Co-existence of serum-dependent and serum-independent mechanisms for liposome clearance and involvement of non-Kupffer cells in liposome uptake by mouse liver

Abstract

The effect of serum on liver uptake of liposomes with different compositions was investigated using a single-pass liver perfusion technique. Among the liposomes tested are those containing CL, PA, DPGS, PE or glycolipids such as PI, GD, GT 1b and aGM 1. Liposomes containing PA, CL and DPGS showed high level of liver uptake in the absence of serum. Presence of serum decreased the total liver uptake for liposomes containing CL and PA by 50% and did not affect the level of liver uptake for DPGS-containing liposomes. The presence of serum, however, significantly increased the liposome uptake by the perfused liver for PG, PE and aGM 1 liposomes. Liposomes containing PI showed a minimal liver uptake regardless of serum presence. Fluorescence microscopic studies using a dual fluorescence label system in combination with Kupffer cell elimination technique showed that, in addition to the dominant role of Kupffer cells in taking up liposomes, non-Kupffer cells may also be involved in taking up CL and DCP-containing liposomes.

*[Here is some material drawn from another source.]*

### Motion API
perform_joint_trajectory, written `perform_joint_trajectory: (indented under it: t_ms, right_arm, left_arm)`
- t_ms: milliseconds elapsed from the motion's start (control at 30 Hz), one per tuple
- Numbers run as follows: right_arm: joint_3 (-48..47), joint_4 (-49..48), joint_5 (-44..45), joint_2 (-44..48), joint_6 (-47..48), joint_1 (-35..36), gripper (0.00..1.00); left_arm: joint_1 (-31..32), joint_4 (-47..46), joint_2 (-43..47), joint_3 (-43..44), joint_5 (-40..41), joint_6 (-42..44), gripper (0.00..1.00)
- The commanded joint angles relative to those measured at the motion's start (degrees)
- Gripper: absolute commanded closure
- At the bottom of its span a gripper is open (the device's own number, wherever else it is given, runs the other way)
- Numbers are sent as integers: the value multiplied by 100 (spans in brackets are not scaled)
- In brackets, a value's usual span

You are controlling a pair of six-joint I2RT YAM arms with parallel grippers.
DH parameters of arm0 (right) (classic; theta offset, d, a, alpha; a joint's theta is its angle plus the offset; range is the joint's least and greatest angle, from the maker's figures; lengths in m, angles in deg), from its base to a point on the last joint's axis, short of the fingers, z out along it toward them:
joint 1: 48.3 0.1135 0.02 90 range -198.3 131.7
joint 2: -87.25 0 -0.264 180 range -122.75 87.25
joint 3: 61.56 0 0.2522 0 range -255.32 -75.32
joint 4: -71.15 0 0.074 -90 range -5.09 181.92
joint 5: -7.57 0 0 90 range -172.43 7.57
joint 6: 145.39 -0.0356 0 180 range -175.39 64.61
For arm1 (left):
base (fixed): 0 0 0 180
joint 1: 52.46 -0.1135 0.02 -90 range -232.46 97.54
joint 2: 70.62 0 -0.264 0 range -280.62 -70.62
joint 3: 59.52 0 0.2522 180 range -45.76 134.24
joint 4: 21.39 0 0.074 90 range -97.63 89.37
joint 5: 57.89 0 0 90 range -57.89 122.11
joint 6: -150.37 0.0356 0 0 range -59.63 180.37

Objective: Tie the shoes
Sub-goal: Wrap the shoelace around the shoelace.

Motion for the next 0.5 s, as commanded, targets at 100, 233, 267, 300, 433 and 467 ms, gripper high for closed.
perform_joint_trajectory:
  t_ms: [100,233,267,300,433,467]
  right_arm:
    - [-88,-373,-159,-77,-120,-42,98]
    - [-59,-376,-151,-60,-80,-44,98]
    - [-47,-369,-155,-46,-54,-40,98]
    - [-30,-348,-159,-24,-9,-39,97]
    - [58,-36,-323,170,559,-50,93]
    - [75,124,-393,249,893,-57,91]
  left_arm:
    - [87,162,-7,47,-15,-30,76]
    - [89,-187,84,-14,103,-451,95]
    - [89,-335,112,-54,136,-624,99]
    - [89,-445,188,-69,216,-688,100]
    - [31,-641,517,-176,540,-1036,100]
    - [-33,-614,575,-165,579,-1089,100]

Competition experiments using various liposome compositions indicated that liposome uptake by the liver cells may involve different receptors. Serum activity in enhancing the liver uptake for PE- and aGM 1-containing liposomes can be blocked by treatment of serum with EDTA, EGTA/Mg 2+ and high temperature (56°C), suggesting the involvement of complement system. Results from this study support the conclusion that blood clearance of liposomes by the liver involves two independent mechanisms, one requires serum opsonins and the other does not.